::: Data

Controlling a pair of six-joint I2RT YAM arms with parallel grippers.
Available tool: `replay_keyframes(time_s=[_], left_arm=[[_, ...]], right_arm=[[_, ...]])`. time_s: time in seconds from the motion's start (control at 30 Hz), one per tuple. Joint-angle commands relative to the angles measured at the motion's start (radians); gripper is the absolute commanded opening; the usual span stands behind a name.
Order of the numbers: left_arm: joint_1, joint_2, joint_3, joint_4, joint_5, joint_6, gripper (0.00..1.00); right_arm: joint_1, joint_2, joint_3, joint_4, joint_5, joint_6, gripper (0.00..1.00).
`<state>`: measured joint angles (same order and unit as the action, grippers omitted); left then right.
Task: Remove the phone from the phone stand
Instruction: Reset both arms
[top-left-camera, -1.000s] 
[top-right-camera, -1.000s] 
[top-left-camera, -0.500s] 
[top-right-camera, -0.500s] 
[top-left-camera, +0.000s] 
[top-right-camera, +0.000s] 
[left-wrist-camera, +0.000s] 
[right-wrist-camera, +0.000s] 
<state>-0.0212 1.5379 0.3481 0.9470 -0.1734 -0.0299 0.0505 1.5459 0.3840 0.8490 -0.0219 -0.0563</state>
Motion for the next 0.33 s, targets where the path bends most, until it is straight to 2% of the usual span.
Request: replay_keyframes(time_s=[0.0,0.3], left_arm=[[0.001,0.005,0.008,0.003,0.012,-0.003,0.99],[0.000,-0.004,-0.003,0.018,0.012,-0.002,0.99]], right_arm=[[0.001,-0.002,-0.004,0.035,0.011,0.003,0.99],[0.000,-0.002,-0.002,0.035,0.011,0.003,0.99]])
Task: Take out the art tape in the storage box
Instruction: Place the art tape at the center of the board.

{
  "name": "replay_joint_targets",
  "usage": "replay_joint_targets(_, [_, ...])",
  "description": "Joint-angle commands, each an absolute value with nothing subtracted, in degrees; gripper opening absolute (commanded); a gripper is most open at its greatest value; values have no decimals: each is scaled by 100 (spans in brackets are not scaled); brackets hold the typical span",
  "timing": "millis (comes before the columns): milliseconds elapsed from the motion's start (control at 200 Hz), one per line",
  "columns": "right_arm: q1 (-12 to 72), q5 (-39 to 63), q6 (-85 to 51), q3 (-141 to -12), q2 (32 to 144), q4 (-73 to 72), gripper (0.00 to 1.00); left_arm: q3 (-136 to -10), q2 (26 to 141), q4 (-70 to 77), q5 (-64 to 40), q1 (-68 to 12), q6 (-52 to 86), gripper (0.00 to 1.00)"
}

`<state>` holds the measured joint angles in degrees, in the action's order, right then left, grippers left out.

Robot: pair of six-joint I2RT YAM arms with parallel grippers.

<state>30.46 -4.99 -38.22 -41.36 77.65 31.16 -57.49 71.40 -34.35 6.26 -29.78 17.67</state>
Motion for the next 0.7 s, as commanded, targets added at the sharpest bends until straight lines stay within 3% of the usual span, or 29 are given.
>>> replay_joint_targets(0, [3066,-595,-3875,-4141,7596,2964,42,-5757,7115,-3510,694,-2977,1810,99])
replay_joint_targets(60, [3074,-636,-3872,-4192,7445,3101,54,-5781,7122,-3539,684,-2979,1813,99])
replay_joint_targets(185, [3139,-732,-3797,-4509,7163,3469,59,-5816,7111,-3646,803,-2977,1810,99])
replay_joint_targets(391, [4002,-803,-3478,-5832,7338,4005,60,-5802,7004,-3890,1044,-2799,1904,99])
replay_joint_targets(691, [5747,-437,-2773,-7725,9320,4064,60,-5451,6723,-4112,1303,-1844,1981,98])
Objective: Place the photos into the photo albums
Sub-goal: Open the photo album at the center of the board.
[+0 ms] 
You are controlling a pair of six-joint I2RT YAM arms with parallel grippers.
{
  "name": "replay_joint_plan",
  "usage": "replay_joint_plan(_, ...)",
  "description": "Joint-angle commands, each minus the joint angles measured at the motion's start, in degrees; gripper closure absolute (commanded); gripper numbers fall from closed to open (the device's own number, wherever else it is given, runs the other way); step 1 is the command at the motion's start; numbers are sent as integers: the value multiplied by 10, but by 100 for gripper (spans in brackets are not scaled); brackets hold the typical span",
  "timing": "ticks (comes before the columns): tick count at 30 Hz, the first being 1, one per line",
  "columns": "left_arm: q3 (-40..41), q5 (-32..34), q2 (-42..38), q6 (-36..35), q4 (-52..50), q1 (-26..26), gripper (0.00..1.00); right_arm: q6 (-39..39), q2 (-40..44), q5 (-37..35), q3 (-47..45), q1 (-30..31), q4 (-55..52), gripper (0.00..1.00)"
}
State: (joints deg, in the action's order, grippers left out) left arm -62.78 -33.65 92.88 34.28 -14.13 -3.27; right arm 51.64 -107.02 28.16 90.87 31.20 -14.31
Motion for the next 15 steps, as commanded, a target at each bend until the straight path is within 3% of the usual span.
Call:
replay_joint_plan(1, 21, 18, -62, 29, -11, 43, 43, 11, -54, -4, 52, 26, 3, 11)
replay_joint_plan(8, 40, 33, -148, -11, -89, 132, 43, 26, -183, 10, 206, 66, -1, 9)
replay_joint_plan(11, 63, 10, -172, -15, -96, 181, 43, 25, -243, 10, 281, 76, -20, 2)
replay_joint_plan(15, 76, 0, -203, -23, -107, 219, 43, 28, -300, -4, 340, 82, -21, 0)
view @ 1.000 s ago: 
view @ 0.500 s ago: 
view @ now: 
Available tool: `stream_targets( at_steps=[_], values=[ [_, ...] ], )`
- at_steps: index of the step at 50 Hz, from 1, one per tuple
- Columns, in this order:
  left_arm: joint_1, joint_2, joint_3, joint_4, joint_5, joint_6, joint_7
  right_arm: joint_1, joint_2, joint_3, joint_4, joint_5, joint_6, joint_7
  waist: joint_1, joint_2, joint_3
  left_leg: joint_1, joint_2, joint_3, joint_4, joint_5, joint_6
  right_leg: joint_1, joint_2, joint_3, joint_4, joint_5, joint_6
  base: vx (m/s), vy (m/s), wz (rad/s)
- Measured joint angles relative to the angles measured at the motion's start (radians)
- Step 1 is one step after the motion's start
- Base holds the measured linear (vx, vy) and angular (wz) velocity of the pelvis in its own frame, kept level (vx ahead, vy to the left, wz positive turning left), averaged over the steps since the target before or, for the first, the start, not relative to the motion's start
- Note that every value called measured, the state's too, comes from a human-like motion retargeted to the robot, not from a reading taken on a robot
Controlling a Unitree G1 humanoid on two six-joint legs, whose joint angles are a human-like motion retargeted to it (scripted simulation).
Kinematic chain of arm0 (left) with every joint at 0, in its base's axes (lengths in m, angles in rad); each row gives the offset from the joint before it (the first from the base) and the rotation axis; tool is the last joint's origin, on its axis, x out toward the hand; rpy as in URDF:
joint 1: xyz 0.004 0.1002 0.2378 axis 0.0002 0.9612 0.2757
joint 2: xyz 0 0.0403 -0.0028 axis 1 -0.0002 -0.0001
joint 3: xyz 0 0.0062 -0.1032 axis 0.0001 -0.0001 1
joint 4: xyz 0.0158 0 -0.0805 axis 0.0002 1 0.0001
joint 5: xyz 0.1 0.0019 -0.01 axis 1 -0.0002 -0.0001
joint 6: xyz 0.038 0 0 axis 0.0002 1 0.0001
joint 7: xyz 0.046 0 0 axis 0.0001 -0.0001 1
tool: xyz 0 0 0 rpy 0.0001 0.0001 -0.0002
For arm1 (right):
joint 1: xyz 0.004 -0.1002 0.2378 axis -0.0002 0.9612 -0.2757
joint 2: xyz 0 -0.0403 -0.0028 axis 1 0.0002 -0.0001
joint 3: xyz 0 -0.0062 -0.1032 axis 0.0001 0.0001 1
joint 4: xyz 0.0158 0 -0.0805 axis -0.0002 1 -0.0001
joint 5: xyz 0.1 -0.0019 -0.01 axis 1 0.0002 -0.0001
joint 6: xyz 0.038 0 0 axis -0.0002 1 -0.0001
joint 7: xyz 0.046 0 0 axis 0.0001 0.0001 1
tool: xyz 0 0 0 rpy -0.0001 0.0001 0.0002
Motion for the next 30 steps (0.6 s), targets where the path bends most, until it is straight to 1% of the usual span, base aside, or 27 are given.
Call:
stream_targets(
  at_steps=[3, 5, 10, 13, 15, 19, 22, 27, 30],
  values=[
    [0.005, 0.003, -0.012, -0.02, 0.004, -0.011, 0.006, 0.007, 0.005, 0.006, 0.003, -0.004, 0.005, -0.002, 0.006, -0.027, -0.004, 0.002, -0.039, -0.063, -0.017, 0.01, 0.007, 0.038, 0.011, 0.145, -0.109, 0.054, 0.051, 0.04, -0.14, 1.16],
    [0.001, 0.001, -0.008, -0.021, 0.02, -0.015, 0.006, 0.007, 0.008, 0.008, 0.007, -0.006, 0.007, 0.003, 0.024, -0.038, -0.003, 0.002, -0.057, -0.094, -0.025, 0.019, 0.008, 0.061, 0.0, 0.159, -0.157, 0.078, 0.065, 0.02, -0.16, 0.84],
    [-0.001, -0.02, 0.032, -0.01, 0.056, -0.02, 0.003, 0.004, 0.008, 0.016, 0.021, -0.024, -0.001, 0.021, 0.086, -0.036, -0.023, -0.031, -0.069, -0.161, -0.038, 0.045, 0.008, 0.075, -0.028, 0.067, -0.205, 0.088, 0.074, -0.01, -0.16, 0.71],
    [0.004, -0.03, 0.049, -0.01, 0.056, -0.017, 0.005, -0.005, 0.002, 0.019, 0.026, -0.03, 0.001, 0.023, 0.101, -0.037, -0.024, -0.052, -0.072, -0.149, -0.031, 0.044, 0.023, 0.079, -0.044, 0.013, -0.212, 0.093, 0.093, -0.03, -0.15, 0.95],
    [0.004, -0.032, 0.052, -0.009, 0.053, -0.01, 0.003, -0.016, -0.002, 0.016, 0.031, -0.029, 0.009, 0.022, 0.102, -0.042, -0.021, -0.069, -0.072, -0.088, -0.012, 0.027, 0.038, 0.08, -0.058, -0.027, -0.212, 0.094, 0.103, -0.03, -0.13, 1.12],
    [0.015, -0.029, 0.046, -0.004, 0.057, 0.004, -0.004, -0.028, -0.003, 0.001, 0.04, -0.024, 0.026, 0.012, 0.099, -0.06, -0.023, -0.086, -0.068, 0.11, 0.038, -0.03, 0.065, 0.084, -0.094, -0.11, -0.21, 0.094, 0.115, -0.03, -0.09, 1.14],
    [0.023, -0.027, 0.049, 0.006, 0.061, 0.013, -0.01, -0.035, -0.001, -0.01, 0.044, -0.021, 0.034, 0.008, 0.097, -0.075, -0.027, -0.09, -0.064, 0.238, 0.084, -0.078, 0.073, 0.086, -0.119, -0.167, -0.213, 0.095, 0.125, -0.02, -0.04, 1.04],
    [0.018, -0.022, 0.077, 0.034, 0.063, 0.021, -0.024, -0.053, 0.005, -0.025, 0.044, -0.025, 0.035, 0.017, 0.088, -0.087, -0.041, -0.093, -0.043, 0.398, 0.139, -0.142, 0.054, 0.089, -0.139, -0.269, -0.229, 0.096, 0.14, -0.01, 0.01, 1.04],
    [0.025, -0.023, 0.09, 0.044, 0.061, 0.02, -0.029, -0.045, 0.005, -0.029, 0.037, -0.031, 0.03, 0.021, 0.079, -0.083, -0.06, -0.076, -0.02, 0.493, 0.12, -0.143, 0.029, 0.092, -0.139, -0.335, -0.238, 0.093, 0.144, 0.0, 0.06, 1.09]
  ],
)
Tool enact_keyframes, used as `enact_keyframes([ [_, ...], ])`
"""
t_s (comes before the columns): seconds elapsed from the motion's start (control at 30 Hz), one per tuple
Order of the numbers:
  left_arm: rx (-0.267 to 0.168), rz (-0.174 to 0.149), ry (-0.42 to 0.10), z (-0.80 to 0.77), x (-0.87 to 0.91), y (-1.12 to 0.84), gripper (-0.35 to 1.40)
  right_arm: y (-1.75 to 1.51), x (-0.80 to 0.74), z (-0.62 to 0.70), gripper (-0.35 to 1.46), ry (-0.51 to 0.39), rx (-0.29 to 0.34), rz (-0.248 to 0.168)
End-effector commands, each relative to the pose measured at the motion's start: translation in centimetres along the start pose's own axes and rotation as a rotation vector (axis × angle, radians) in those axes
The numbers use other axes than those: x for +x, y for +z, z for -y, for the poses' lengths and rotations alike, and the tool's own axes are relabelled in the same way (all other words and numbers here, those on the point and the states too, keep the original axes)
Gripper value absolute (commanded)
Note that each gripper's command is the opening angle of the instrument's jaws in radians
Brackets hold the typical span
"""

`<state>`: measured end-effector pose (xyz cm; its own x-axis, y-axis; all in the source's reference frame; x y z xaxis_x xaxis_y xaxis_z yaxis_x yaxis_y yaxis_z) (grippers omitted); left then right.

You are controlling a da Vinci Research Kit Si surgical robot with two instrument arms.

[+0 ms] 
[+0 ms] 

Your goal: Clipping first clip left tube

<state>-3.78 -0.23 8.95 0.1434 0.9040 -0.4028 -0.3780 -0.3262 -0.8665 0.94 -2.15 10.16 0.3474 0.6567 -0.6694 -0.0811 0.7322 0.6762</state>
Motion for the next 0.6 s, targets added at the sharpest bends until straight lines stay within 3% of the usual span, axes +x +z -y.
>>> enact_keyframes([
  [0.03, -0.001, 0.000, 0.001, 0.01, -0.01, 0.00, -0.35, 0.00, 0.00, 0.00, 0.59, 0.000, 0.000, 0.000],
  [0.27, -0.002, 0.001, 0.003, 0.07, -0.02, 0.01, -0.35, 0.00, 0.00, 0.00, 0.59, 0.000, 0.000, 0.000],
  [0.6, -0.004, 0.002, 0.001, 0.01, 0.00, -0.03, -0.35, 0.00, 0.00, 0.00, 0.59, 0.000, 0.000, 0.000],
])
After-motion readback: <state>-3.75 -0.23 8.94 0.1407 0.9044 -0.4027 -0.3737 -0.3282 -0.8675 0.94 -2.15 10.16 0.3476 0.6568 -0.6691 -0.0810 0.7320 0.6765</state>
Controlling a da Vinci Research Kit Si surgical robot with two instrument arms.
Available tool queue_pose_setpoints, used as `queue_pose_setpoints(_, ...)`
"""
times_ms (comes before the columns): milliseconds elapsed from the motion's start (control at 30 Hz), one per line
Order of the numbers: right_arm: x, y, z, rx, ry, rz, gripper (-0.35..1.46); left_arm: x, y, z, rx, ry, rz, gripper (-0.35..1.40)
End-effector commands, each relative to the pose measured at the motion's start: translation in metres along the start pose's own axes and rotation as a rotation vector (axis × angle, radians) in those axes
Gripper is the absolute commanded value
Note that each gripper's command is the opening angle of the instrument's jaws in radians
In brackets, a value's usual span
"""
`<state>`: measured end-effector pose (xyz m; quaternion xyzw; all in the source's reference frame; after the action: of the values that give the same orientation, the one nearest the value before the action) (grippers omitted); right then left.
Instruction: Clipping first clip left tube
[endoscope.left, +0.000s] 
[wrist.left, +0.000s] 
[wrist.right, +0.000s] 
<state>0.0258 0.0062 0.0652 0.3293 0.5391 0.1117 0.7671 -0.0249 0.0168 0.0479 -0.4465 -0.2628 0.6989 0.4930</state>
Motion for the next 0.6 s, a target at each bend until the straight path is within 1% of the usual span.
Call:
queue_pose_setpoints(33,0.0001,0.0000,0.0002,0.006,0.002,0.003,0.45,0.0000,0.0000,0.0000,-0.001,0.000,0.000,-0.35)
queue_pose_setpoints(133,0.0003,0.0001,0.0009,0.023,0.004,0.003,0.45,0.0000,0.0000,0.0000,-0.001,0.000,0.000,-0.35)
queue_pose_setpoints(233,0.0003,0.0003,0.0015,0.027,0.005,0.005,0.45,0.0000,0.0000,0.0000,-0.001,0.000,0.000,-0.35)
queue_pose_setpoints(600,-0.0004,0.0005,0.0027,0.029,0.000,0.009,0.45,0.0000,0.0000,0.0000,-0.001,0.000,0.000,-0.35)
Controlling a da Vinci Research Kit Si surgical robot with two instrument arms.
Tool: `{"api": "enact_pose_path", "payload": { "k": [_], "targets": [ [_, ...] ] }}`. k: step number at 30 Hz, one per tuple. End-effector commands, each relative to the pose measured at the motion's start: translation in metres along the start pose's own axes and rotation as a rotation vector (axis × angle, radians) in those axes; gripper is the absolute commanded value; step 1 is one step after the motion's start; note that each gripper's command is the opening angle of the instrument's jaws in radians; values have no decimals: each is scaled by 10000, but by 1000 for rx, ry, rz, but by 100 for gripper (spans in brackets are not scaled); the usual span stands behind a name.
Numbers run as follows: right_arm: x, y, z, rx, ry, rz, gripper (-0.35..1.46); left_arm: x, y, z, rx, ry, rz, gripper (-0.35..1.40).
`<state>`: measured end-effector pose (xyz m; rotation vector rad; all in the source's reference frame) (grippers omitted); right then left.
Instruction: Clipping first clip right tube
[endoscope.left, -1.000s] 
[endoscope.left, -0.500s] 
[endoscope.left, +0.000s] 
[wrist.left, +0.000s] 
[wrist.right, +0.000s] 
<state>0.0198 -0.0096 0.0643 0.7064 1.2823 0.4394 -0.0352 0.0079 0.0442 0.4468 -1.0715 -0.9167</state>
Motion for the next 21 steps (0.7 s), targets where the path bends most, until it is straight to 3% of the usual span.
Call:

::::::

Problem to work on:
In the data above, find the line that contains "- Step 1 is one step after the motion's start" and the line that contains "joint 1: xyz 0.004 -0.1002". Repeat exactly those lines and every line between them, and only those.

Answer section:
- Step 1 is one step after the motion's start
- Base holds the measured linear (vx, vy) and angular (wz) velocity of the pelvis in its own frame, kept level (vx ahead, vy to the left, wz positive turning left), averaged over the steps since the target before or, for the first, the start, not relative to the motion's start
- Note that every value called measured, the state's too, comes from a human-like motion retargeted to the robot, not from a reading taken on a robot
Controlling a Unitree G1 humanoid on two six-joint legs, whose joint angles are a human-like motion retargeted to it (scripted simulation).
Kinematic chain of arm0 (left) with every joint at 0, in its base's axes (lengths in m, angles in rad); each row gives the offset from the joint before it (the first from the base) and the rotation axis; tool is the last joint's origin, on its axis, x out toward the hand; rpy as in URDF:
joint 1: xyz 0.004 0.1002 0.2378 axis 0.0002 0.9612 0.2757
joint 2: xyz 0 0.0403 -0.0028 axis 1 -0.0002 -0.0001
joint 3: xyz 0 0.0062 -0.1032 axis 0.0001 -0.0001 1
joint 4: xyz 0.0158 0 -0.0805 axis 0.0002 1 0.0001
joint 5: xyz 0.1 0.0019 -0.01 axis 1 -0.0002 -0.0001
joint 6: xyz 0.038 0 0 axis 0.0002 1 0.0001
joint 7: xyz 0.046 0 0 axis 0.0001 -0.0001 1
tool: xyz 0 0 0 rpy 0.0001 0.0001 -0.0002
For arm1 (right):
joint 1: xyz 0.004 -0.1002 0.2378 axis -0.0002 0.9612 -0.2757

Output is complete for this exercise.